Directions
Every line of the entries below that mentions "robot" is to be copied out.

(Items from a dataset)
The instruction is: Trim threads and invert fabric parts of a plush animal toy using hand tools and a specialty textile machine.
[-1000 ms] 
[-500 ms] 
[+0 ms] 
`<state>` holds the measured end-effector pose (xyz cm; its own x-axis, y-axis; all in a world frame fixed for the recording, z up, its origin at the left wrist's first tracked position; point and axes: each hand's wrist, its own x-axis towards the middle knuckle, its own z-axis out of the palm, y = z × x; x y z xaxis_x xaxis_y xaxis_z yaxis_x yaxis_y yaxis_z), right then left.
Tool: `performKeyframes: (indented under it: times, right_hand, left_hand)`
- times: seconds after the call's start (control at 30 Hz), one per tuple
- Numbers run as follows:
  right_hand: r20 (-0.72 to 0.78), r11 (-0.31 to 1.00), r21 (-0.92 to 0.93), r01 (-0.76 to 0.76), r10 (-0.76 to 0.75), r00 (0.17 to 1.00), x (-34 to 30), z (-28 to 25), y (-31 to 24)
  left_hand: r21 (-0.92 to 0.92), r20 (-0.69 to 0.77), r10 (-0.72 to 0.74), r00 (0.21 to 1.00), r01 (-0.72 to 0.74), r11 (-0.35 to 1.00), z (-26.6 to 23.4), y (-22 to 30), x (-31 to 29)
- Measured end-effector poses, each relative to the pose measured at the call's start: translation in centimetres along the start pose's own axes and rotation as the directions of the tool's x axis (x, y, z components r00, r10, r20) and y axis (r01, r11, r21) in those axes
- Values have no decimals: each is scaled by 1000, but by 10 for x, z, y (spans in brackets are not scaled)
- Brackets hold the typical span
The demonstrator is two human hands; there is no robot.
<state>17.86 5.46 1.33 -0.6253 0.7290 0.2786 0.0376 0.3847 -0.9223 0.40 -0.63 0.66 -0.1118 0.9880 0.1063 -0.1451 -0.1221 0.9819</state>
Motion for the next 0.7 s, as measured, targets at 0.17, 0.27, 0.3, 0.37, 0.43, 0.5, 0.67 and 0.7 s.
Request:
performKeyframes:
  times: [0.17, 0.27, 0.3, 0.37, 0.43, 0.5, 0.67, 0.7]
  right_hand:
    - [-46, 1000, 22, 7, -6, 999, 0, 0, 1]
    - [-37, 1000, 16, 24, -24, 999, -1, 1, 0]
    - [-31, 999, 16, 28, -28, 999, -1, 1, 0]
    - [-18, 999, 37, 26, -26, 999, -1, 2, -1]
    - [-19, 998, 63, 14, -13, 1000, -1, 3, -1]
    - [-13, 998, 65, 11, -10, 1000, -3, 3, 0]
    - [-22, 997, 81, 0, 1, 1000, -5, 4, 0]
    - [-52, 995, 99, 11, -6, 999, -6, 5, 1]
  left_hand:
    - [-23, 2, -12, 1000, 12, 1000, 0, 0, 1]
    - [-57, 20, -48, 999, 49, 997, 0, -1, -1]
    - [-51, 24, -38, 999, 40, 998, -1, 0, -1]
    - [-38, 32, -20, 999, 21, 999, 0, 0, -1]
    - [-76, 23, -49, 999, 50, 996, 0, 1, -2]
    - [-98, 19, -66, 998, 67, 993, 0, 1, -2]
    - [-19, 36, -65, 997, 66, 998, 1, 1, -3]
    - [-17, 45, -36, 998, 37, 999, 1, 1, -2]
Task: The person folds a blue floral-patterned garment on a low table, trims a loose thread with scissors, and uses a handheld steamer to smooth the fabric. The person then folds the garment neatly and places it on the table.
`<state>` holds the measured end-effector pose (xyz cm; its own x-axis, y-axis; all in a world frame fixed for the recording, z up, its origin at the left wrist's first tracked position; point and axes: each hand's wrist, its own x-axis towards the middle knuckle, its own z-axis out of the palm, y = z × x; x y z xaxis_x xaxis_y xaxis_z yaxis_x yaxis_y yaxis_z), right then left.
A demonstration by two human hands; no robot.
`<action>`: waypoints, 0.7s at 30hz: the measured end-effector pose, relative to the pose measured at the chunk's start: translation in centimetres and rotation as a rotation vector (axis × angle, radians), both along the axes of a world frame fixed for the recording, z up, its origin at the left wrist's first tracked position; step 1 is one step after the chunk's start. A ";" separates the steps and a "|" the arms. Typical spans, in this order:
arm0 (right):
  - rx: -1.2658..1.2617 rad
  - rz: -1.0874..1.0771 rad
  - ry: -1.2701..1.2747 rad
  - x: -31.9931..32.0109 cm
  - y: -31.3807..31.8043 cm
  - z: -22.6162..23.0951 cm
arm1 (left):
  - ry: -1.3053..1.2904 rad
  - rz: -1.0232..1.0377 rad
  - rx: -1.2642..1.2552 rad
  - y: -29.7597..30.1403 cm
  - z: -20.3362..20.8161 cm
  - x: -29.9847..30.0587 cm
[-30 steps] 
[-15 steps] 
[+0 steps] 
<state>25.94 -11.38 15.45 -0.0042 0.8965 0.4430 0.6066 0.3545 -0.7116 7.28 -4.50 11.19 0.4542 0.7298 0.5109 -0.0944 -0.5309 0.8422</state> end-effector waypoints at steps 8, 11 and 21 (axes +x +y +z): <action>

Result below
The demonstrator is two human hands; there is no robot.
A demonstration by two human hands; no robot.

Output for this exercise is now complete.